How to run ASG on Ec2 spec with more than recommended C4.large?

sangsoo

Member
Hello.

EDGE Auto Scaling Test is in progress for each EC2 instance type.
1. Published in FHD CBR 2500 in OBS, and played as many times as specified in Edge without transcoding.
-I used "Load testing using WebRTC pulling".
2. The CPU usage was measured at the edge.
3. 1 stream for comparison ("streamA") was played on Edge (client2/examples/demo/streaming/player/player.html)

** result
1. In the WCS recommended C4.large, we applied the ASG increase policy based on 70% CPU usage.
At the cpu70% indicator, I was able to get the desired streaming quality and number of stream plays.

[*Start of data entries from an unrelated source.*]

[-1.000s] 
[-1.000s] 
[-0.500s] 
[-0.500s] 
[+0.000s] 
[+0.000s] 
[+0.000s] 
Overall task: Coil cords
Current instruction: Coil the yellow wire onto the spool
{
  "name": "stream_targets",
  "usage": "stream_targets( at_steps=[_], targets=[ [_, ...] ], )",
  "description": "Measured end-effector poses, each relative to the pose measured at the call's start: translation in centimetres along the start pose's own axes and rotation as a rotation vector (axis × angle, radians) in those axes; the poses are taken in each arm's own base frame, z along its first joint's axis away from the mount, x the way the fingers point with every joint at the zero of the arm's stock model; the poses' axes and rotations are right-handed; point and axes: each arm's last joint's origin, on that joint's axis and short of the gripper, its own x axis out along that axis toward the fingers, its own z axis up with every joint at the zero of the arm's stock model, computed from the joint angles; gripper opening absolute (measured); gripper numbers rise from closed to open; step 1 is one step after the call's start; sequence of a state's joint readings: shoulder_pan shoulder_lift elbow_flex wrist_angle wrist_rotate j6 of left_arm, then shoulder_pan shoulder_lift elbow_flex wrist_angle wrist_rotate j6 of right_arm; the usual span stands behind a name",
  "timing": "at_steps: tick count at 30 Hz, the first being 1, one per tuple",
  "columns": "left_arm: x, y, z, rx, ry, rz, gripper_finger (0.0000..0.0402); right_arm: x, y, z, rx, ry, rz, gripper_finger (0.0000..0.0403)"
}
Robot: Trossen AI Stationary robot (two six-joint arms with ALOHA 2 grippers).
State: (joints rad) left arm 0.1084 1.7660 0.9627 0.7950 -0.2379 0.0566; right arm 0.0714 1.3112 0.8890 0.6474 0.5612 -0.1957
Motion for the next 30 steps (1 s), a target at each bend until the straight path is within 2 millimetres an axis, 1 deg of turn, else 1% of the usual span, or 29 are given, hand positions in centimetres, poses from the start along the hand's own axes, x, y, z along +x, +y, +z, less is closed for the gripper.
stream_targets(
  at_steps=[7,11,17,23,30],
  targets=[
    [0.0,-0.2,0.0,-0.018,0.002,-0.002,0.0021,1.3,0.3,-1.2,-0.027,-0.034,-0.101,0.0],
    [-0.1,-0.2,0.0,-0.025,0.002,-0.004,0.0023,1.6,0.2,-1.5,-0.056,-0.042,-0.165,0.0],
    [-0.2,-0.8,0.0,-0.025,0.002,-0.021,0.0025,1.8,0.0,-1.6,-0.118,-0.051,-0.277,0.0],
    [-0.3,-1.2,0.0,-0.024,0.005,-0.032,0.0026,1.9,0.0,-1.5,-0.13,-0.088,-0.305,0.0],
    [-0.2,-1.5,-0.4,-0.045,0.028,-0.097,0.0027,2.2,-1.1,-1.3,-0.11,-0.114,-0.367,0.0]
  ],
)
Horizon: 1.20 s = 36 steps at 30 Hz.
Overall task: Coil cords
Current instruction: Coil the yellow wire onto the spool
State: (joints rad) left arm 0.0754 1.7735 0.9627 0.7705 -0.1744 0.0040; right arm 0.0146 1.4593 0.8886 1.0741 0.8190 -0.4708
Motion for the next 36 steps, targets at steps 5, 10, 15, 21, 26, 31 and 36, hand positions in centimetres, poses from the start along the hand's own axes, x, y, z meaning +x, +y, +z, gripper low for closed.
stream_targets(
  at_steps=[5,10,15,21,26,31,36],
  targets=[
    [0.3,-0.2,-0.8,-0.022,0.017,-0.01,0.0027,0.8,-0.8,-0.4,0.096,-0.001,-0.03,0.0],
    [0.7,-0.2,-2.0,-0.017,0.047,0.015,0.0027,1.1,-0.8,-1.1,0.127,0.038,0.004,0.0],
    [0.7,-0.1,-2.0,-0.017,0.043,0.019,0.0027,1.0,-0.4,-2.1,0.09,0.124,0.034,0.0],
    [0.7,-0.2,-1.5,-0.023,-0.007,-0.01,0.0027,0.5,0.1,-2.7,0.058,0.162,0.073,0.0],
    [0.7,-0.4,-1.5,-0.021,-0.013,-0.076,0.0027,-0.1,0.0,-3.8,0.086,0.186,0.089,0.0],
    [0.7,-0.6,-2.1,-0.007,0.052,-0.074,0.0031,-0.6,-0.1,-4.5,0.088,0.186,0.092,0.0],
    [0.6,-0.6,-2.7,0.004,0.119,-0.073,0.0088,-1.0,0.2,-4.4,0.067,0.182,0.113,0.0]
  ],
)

The specification of Ec2 has been increased for more mass service.
I expected that as the EC2 spec increased, the number of streams would increase proportionally.

2. Tested in the same way on Xlarge. I got a different result than I expected.
Xlarge had a delay of sample video ("streamA") at 50% of CPU. It was difficult to raise to Cpu usage 70%.

3. Tested in the same way on 2Xlarge. Likewise, the results were different than expected.
2Xlarge was difficult to stream even at 30% CPU.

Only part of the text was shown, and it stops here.